COLUMBIANA CO. Justices hear funding debate

Justices will consider whether East Liverpool should get a chance to make its budget cut case.
COLUMBUS -- The Columbiana County Budget Commission overstepped its bounds when it reduced the amount of local government money the city of East Liverpool received in 2002 and 2003, Columbus lawyer John Varanese told the Ohio Supreme Court on Wednesday.
Varanese, who represents the city, said it didn't get a chance to present evidence to the commission because its members never held an official hearing.
Akron Atty. Stephen Funk, speaking for the budget commission, told the high court that Ohio statutes don't require the county to hold a need-based hearing on alternate funding methods.
Past Supreme Court decisions held it is not an abuse of discretion to use alternate formulas, Funk told the justices.
Besides, he said, East Liverpool knew about the public meeting at which the commission discussed funding methods, but no political subdivision testified.
"As I understand it, they just chose not to appear," he said.

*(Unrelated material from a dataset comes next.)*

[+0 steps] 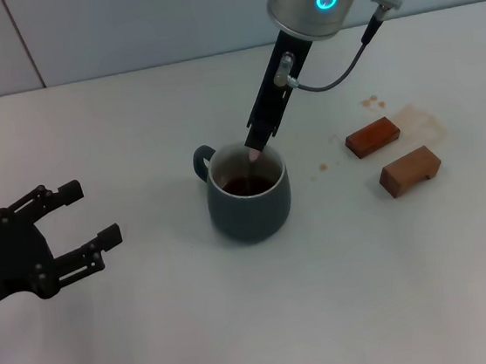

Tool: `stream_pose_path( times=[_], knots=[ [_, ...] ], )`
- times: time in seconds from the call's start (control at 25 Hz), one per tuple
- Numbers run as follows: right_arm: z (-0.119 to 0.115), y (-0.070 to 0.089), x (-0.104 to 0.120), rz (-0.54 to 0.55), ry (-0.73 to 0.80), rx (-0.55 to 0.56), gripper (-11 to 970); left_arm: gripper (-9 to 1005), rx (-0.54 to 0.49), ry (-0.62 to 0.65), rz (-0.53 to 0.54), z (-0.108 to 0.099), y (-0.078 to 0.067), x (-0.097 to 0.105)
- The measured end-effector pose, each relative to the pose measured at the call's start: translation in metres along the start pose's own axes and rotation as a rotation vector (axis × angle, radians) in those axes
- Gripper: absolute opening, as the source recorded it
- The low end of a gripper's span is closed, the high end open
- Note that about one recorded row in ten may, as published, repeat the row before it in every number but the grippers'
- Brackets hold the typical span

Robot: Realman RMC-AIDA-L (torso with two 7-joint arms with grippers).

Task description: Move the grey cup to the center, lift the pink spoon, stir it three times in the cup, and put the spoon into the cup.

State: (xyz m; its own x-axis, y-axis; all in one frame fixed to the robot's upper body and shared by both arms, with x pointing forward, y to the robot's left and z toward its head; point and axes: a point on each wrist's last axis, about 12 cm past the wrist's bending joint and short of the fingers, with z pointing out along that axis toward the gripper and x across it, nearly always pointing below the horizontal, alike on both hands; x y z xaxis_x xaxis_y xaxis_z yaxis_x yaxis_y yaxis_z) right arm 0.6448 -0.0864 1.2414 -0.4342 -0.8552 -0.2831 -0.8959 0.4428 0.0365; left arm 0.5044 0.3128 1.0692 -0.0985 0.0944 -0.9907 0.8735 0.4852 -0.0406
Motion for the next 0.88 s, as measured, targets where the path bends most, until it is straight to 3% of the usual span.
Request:
stream_pose_path(
  times=[0.16, 0.52, 0.6, 0.72, 0.88],
  knots=[
    [0.001, 0.000, 0.000, 0.000, -0.001, 0.003, 119, 831, -0.002, -0.001, 0.000, -0.001, 0.001, -0.001],
    [0.001, -0.004, 0.002, 0.012, -0.035, 0.024, 219, 830, -0.001, -0.002, 0.002, -0.001, 0.002, -0.001],
    [0.000, -0.005, 0.004, 0.017, -0.069, 0.026, 279, 830, 0.000, -0.002, 0.002, 0.000, 0.002, -0.002],
    [-0.006, -0.007, 0.011, 0.033, -0.181, 0.014, 369, 830, 0.001, -0.002, 0.004, 0.000, 0.002, -0.002],
    [-0.023, -0.010, 0.042, 0.030, -0.458, 0.001, 368, 829, 0.003, -0.003, 0.001, 0.000, 0.002, -0.003]
  ],
)
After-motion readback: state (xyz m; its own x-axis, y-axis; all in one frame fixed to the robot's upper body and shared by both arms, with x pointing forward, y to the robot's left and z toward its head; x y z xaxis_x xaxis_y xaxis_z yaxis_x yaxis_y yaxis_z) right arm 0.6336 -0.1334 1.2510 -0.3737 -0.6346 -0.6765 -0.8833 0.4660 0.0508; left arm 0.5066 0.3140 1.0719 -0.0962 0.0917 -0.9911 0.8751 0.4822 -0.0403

The high court took the matter under advisement.
Singled out?
The city was prepared for budget reductions but felt singled out as the only subdivision penalized by the new formula, Varanese said.
"If we had been reasonably reduced, we probably wouldn't be here today," he told the court.
The budget commission's decision reduced general fund revenues by 17 percent, Varanese said. If the city could have presented its case, it would have pointed out that it was about to sustain an additional 9 percent reduction in other revenue.
"We would have put a face on these cuts to the budget commission," Varanese said. The commission, he said, would have found out that its ruling would mean the city would lay off police and firefighters and that it would impede the community's ability to repair roads.
Evening the pot
Justice Evelyn Lundberg Stratton asked Varanese whether East Liverpool's more-generous allocation than other political subdivisions during the previous five years balanced the reductions for 2002 and 2003.
"Isn't it pretty likely under the new formula you were reduced because ... you were getting a much larger, disproportionate share of the funds pursuant to your population?" Justice Stratton asked. "It makes absolute sense that one who gets more than its share is going to get a little bit less than the others, and they're going to get a little bit more to even the pot."
Varanese said the city expected a smaller allotment. It was hoping, though, for a "soft landing" that would avoid the financial calamity dictated by its general fund in 2003, he said.
He asked the high court to require the commission to return to the method of funding established in 1990.
Justice Stratton said it seemed fairer to her to refer the matter back for a hearing.